* EXERCISE DETAILS
Would you return the full listing exactly, with nothing altered?

* SUPPLIED INFORMATION

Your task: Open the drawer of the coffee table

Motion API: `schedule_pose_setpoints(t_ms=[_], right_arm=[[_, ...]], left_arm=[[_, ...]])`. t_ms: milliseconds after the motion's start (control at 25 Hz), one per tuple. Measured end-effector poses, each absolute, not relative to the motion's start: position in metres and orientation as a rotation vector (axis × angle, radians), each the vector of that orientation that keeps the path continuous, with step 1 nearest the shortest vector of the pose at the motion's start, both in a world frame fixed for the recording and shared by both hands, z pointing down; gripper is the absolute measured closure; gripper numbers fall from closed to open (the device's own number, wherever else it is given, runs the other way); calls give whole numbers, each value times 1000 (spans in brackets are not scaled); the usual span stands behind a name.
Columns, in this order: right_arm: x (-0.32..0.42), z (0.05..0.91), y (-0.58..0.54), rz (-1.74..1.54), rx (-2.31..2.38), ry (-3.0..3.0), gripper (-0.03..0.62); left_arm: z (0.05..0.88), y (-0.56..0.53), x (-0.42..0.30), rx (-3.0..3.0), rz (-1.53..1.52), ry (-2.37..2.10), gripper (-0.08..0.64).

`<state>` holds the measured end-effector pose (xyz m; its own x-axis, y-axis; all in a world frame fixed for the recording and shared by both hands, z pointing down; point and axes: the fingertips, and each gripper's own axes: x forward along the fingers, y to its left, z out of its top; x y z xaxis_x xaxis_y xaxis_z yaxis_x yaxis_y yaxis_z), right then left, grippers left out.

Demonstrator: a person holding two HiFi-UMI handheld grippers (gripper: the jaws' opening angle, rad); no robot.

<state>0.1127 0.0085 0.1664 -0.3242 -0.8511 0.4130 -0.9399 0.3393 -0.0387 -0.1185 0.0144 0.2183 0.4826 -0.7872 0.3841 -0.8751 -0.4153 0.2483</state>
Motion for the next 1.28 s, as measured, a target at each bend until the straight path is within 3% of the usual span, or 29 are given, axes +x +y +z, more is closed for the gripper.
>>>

* ANSWER BELOW
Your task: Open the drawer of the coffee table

Motion API: `schedule_pose_setpoints(t_ms=[_], right_arm=[[_, ...]], left_arm=[[_, ...]])`. t_ms: milliseconds after the motion's start (control at 25 Hz), one per tuple. Measured end-effector poses, each absolute, not relative to the motion's start: position in metres and orientation as a rotation vector (axis × angle, radians), each the vector of that orientation that keeps the path continuous, with step 1 nearest the shortest vector of the pose at the motion's start, both in a world frame fixed for the recording and shared by both hands, z pointing down; gripper is the absolute measured closure; gripper numbers fall from closed to open (the device's own number, wherever else it is given, runs the other way); calls give whole numbers, each value times 1000 (spans in brackets are not scaled); the usual span stands behind a name.
Columns, in this order: right_arm: x (-0.32..0.42), z (0.05..0.91), y (-0.58..0.54), rz (-1.74..1.54), rx (-2.31..2.38), ry (-3.0..3.0), gripper (-0.03..0.62); left_arm: z (0.05..0.88), y (-0.56..0.53), x (-0.42..0.30), rx (-3.0..3.0), rz (-1.53..1.52), ry (-2.37..2.10), gripper (-0.08..0.64).

`<state>` holds the measured end-effector pose (xyz m; its own x-axis, y-axis; all in a world frame fixed for the recording and shared by both hands, z pointing down; point and axes: the fingertips, and each gripper's own axes: x forward along the fingers, y to its left, z out of its top; x y z xaxis_x xaxis_y xaxis_z yaxis_x yaxis_y yaxis_z), right then left, grippers left out.

Demonstrator: a person holding two HiFi-UMI handheld grippers (gripper: the jaws' opening angle, rad); no robot.

<state>0.1127 0.0085 0.1664 -0.3242 -0.8511 0.4130 -0.9399 0.3393 -0.0387 -0.1185 0.0144 0.2183 0.4826 -0.7872 0.3841 -0.8751 -0.4153 0.2483</state>
Motion for the next 1.28 s, as measured, a target at each bend until the straight path is within 3% of the usual span, or 29 are given, axes +x +y +z, more is closed for the gripper.
>>>

No more output is expected here.